(Exercise inputs)
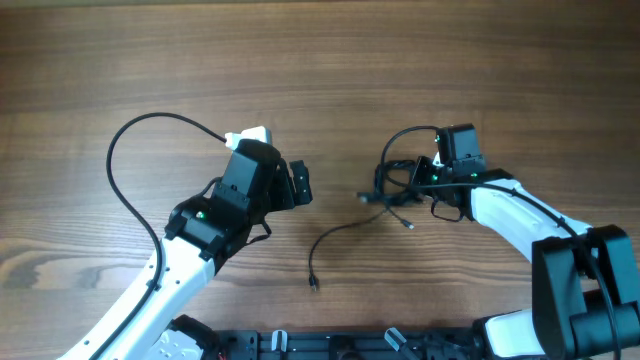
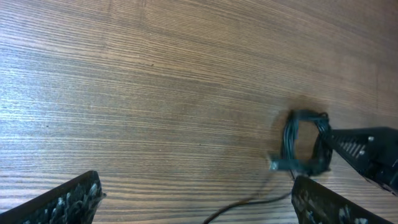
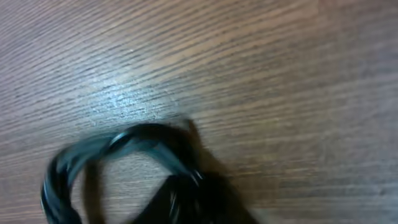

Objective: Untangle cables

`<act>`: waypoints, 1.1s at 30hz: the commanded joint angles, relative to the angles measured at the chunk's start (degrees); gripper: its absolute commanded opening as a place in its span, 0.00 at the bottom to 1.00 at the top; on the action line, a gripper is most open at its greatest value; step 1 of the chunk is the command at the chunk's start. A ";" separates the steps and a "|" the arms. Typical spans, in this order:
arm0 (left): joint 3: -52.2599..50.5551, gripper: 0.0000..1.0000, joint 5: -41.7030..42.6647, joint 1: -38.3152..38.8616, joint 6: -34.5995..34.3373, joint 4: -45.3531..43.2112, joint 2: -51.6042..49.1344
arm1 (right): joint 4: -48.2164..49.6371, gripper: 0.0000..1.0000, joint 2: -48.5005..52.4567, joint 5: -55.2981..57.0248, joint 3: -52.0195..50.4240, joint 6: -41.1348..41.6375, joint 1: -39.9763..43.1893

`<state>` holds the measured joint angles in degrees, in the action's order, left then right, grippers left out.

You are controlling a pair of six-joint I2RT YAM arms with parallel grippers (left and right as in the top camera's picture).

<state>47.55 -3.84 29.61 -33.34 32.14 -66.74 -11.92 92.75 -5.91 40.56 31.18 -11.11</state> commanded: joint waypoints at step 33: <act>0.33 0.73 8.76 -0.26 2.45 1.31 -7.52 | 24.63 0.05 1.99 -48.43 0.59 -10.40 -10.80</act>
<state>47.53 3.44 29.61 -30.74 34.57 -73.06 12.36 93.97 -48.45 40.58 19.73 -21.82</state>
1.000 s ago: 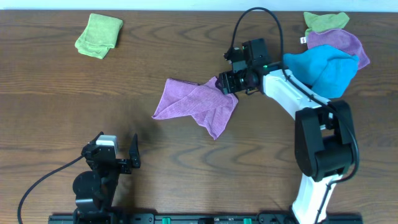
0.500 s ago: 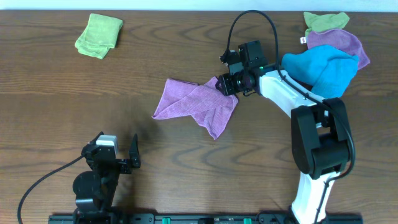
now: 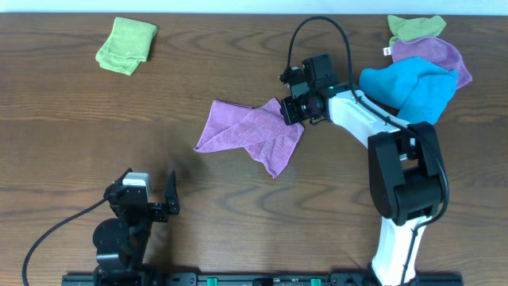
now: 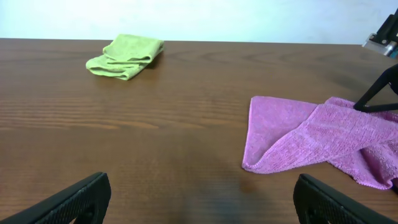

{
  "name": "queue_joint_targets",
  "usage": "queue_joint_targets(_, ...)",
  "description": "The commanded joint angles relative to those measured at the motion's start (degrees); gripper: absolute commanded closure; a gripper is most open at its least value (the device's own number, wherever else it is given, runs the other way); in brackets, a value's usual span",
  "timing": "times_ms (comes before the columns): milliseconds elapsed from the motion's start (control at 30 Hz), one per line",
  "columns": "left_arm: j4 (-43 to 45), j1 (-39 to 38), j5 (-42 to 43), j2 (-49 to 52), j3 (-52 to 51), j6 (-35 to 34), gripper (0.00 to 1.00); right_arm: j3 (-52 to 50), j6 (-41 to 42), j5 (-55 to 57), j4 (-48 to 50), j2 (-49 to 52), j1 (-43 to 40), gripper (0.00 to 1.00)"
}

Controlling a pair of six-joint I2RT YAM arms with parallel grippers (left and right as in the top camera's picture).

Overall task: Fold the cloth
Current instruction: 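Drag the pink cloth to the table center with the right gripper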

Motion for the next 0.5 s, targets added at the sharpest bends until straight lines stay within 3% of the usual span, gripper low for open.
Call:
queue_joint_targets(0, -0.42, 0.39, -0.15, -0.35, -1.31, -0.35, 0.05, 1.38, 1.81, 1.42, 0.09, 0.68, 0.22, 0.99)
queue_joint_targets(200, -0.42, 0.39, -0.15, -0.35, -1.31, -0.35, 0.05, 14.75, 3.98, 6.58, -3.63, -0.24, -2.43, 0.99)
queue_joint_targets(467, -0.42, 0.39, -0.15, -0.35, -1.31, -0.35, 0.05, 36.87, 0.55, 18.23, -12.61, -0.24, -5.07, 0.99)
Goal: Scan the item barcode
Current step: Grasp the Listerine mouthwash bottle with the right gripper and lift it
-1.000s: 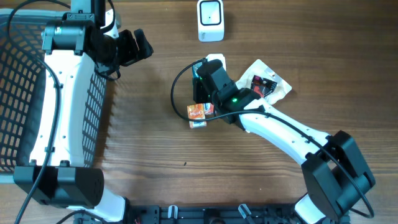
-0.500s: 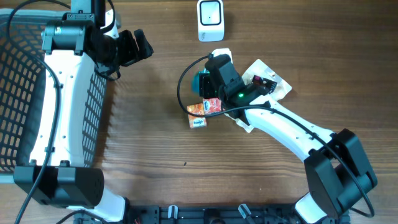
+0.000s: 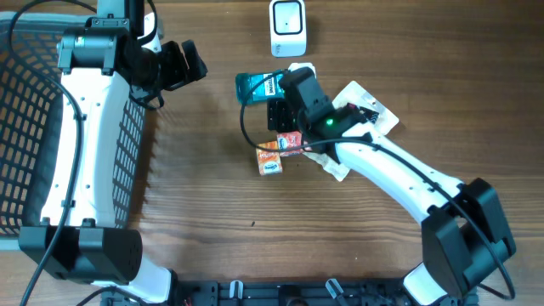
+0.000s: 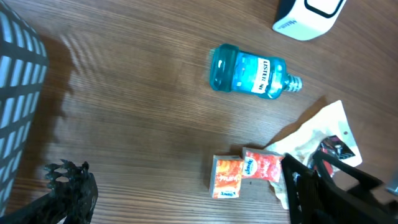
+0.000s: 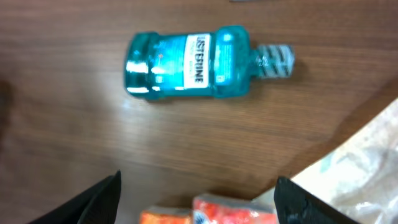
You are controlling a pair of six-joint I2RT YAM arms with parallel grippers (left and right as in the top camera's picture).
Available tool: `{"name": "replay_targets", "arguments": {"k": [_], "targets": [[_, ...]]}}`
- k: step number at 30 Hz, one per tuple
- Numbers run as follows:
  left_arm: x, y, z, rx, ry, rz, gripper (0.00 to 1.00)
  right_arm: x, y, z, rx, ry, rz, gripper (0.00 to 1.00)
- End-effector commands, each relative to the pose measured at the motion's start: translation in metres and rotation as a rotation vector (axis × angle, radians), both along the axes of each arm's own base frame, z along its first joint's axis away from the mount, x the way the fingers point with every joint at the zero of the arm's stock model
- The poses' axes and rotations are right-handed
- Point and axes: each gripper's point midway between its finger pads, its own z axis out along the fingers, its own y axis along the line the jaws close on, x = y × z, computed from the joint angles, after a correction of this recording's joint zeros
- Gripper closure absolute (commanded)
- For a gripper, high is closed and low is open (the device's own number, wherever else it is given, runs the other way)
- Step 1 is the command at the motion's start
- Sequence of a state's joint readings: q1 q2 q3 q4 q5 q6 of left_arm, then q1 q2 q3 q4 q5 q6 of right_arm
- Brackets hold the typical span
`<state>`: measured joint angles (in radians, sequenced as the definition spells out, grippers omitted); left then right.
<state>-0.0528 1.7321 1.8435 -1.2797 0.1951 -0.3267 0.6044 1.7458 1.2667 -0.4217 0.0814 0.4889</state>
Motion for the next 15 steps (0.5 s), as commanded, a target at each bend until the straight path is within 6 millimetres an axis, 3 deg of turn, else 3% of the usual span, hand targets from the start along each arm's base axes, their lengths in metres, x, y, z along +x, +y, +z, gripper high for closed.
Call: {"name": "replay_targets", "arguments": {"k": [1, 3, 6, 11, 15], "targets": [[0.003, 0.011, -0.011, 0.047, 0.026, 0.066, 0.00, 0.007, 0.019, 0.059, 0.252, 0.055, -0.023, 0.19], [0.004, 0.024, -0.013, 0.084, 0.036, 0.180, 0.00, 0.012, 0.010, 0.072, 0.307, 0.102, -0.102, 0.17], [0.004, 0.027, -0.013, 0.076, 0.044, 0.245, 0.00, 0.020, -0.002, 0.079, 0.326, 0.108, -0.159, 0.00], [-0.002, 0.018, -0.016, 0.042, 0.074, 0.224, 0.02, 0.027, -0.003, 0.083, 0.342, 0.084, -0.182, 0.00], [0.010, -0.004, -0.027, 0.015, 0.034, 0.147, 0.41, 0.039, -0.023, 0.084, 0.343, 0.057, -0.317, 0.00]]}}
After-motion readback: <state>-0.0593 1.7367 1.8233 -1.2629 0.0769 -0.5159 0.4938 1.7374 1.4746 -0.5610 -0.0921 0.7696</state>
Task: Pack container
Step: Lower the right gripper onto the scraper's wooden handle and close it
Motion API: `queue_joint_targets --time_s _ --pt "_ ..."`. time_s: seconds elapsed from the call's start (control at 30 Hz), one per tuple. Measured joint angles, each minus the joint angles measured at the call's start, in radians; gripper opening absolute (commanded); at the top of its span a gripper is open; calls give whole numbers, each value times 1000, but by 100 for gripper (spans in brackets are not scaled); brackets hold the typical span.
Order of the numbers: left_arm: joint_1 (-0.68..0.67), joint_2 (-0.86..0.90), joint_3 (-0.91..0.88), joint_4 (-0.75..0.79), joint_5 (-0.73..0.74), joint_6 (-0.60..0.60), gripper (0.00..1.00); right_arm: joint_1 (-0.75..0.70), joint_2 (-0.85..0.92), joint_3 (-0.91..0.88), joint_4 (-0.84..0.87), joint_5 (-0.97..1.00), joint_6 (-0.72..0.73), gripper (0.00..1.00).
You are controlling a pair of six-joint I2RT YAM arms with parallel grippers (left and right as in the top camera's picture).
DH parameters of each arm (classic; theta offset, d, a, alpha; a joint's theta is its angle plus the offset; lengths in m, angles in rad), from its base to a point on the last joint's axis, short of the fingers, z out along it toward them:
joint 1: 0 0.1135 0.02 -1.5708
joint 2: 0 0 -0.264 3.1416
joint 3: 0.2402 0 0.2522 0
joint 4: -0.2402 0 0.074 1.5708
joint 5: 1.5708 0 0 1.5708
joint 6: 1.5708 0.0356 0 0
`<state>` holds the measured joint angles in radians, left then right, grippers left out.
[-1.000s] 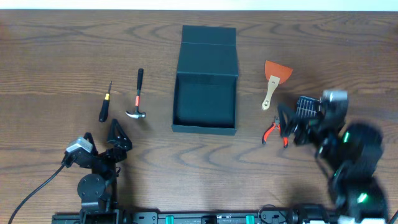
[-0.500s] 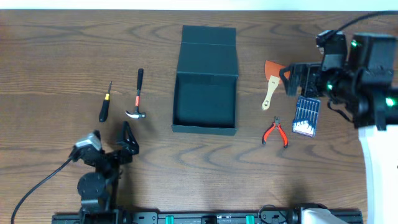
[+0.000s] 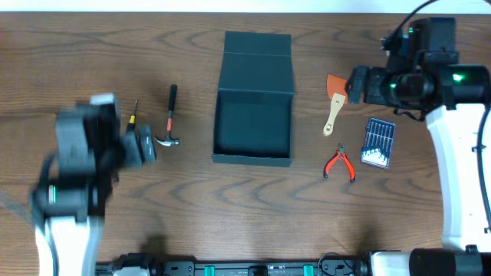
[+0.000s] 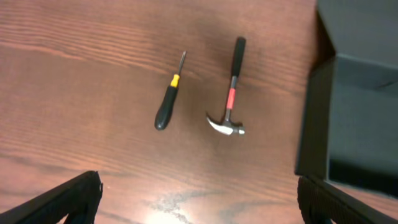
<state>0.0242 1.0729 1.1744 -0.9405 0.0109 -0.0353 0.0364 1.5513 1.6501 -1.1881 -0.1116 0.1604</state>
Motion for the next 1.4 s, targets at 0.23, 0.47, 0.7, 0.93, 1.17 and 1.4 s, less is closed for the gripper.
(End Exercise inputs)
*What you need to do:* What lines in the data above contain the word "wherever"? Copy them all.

*Task response:*
  "description": "The commanded joint angles relative to those measured at the motion's start (degrees); gripper: absolute commanded closure; a gripper is most open at its least value (the device's own number, wherever else it is given, runs the other way); in brackets, a value's usual span",
- For a gripper, high is closed and low is open (the device's own number, wherever else it is given, runs the other way)

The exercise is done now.